*** Opening of Data excerpts ***
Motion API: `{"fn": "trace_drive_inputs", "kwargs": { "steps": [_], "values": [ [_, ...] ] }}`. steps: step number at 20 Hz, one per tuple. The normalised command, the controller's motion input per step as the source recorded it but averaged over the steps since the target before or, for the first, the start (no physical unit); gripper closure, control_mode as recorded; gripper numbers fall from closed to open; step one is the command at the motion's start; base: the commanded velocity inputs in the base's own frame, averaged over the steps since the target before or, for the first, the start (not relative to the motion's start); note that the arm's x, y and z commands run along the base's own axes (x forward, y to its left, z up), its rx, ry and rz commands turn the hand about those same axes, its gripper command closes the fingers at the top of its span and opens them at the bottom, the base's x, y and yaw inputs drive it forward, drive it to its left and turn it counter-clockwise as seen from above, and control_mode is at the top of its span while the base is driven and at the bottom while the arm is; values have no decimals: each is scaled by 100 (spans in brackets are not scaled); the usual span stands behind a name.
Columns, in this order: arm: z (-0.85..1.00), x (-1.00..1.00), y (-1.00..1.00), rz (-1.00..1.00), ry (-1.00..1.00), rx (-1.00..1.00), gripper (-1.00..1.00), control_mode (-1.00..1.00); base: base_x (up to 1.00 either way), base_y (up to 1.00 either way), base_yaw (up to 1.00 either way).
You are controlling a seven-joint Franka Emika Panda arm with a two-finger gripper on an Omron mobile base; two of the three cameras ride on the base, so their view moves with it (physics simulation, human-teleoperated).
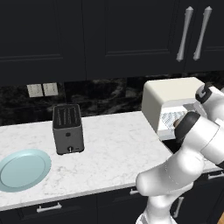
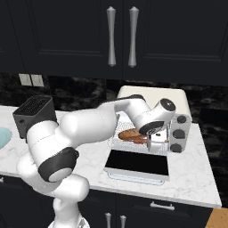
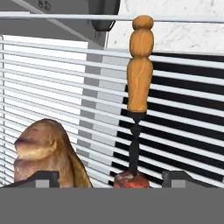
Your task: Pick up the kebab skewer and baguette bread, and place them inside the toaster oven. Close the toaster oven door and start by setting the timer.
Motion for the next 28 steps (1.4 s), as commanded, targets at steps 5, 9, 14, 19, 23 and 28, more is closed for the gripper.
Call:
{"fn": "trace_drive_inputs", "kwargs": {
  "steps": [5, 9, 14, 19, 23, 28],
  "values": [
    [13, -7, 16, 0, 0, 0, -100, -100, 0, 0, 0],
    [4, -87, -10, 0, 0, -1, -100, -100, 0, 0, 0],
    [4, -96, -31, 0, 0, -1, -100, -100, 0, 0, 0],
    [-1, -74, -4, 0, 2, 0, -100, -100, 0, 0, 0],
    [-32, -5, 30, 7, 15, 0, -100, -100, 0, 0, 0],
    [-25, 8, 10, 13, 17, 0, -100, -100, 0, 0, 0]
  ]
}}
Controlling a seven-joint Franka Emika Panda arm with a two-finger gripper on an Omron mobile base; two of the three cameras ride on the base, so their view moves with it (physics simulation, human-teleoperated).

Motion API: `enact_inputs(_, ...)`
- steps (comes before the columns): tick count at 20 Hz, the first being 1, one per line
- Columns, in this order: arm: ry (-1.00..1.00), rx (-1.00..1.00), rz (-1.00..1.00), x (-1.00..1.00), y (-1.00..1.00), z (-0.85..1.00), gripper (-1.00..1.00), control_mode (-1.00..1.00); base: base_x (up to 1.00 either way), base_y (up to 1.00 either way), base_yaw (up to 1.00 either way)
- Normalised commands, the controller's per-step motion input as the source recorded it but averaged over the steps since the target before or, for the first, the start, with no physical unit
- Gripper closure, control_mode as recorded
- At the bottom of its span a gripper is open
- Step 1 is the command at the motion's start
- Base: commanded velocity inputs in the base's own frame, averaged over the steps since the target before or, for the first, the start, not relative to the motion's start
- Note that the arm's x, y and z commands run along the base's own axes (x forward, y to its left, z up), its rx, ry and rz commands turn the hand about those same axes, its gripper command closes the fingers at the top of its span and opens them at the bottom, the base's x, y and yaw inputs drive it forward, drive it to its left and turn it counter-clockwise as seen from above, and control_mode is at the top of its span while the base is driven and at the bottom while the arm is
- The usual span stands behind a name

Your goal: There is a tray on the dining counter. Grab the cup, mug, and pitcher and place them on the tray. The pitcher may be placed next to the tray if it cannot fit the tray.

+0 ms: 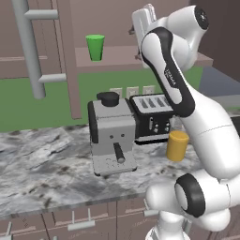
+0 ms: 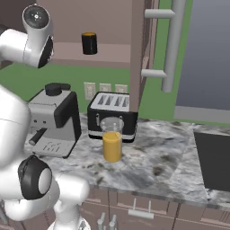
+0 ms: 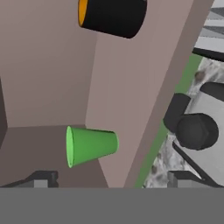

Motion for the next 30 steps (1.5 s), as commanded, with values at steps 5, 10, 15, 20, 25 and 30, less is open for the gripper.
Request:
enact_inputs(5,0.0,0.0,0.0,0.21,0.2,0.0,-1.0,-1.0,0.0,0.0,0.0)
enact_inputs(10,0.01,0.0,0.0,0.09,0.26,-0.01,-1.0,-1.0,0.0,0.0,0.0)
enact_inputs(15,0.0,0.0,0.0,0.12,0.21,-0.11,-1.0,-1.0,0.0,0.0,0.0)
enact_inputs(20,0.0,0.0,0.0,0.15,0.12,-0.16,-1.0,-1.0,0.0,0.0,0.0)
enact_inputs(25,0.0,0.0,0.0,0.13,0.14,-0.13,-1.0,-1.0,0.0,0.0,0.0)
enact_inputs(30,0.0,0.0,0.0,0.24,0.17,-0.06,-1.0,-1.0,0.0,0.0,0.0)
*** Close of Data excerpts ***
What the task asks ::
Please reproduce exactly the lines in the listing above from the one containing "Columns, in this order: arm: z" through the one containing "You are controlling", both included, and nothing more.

Response box ::
Columns, in this order: arm: z (-0.85..1.00), x (-1.00..1.00), y (-1.00..1.00), rz (-1.00..1.00), ry (-1.00..1.00), rx (-1.00..1.00), gripper (-1.00..1.00), control_mode (-1.00..1.00); base: base_x (up to 1.00 either way), base_y (up to 1.00 either way), base_yaw (up to 1.00 either way).
You are controlling a seven-joint Franka Emika Panda arm with a two-finger gripper on an Omron mobile base; two of the three cameras ride on the base, so their view moves with it (physics simulation, human-teleoperated).

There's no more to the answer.